• _Task directions_: Pull out every line below containing the word "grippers".

• _Supplied information_:
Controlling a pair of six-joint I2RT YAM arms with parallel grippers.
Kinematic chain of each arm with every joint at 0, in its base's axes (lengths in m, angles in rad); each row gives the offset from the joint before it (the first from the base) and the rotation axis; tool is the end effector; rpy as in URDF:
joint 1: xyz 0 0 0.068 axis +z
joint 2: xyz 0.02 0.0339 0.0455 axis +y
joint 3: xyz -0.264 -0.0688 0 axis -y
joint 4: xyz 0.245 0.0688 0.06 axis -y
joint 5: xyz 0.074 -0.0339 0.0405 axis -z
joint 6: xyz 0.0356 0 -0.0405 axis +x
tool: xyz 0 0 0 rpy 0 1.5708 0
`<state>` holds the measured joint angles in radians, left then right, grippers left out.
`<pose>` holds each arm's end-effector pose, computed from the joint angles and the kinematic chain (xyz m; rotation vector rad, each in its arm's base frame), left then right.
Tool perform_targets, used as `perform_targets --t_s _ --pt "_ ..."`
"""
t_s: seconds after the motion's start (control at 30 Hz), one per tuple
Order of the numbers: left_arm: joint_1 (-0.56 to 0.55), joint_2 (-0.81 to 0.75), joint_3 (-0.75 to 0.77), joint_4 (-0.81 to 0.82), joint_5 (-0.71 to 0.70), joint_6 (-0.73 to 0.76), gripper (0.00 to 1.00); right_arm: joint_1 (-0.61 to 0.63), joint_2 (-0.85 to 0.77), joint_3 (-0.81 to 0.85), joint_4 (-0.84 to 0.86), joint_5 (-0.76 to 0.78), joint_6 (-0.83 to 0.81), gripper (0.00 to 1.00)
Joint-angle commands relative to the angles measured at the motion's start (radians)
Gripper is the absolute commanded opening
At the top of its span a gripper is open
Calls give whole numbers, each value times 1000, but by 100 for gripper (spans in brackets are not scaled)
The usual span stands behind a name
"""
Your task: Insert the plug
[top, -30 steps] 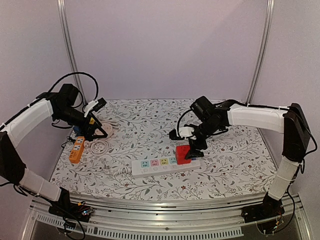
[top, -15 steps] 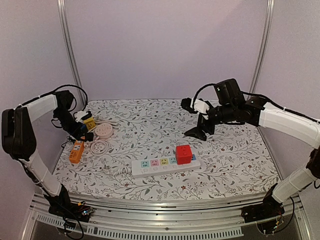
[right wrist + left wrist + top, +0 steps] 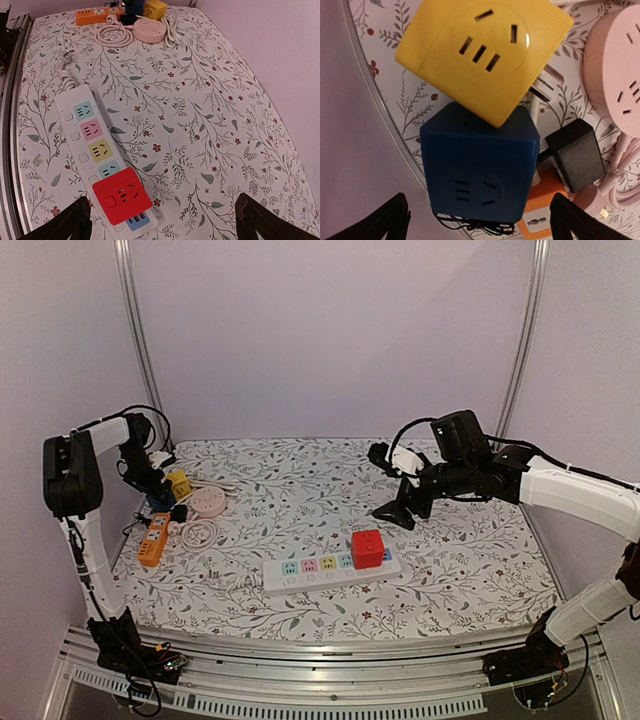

• _Task result_:
Controlling a pair of six-joint I2RT YAM arms with parallel grippers.
`<state>` holds the measured joint angles in radians, left then right, grippers left out.

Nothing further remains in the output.